Na mesma pesquisa, ter um parceiro que sabe do que ela gosta foi o segundo fator mais citado. Sabe como se descobre isso? Perguntando e prestando atenção na resposta. Não existe manual universal — cada mulher tem o mapa dela.
4. Continue durante a penetração.
Mão livre, ou posição que permita contato. Isso muda completamente as chances dela, e é o que mais de um terço das mulheres apontou como necessário.
5. Tire a meta de cena.
Nada mata o orgasmo dela mais rápido do que sentir que você está esperando um resultado. Ela percebe. E aí ela entra na ansiedade dela, que é prima da sua.
▶ Assista: Aprenda a fazer ela gozar antes da penetração
E se ela não fala o que gosta?
É comum, e não é frescura dela. Muita mulher foi criada achando que pedir é ser exigente demais, ou nunca teve espaço pra descobrir o que gosta.
Não traga essa conversa na hora do sexo, nem depois de uma noite frustrada — vira cobrança. Traga num momento neutro, num sábado de manhã, tomando café. Pergunte, escute mais do que fale, e não transforme a resposta dela em tarefa a cumprir.

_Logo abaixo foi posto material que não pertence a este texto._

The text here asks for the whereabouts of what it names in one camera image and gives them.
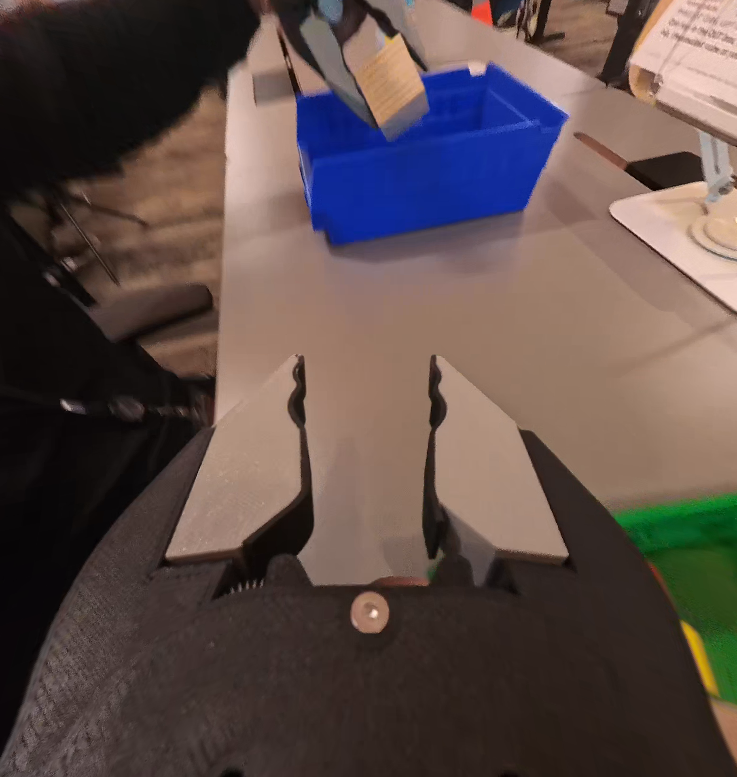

E se ela também não sabe? Aí vocês descobrem juntos, sem pressa. Isso costuma ser a melhor parte.
Se você quer aprender isso na prática, com técnica e sem achismo — e ao mesmo tempo resolver a ansiedade que atrapalha o seu lado — eu explico tudo numa aula ao vivo e respondo suas dúvidas na hora.
E me conta nos comentários: você já tinha ouvido esse ditado antes? Eu leio e respondo todos.
Perguntas frequentes
Quanto tempo de preliminares é o ideal?+
Não existe número mágico, mas menos de cinco minutos raramente dá conta. O que os dados mostram é que dedicar tempo para construir o prazer foi o fator mais citado pelas mulheres como algo que melhora o orgasmo delas.
Minha parceira nunca teve orgasmo. É normal?+
É mais comum do que se imagina e quase nunca é problema físico. Costuma envolver falta de estímulo adequado, pressão por resultado ou tabu. Tem solução, e ela não passa por insistir mais na penetração.
Sexo oral é obrigatório?+
Obrigatório não, mas é uma das formas mais eficientes de estímulo do clitóris, e a maioria das mulheres gosta. Se existe resistência da sua parte, vale entender de onde ela vem.
E o ponto G?+
É um assunto muito mais controverso na literatura do que a internet faz parecer. O clitóris, esse sim, tem evidência sólida. Comece pelo que se sabe que funciona.
Se ela goza antes, a penetração perde a graça?+
Ao contrário. Muitas mulheres relatam que, depois do orgasmo, a penetração fica mais prazerosa — o corpo já está lubrificado, relaxado e receptivo. E você entra sem pressão nenhuma.
Referências
- 1.Herbenick D, Fu TC, Arter J, Sanders SA, Dodge B. Women's Experiences With Genital Touching, Sexual Pleasure, and Orgasm: Results From a U.S. Probability Sample of Women Ages 18 to 94. J Sex Marital Ther. 2018;44(2):201-212. PubMed Este conteúdo é informativo e não substitui consulta médica. Dor durante a relação ou ausência persistente de orgasmo merecem avaliação com ginecologista.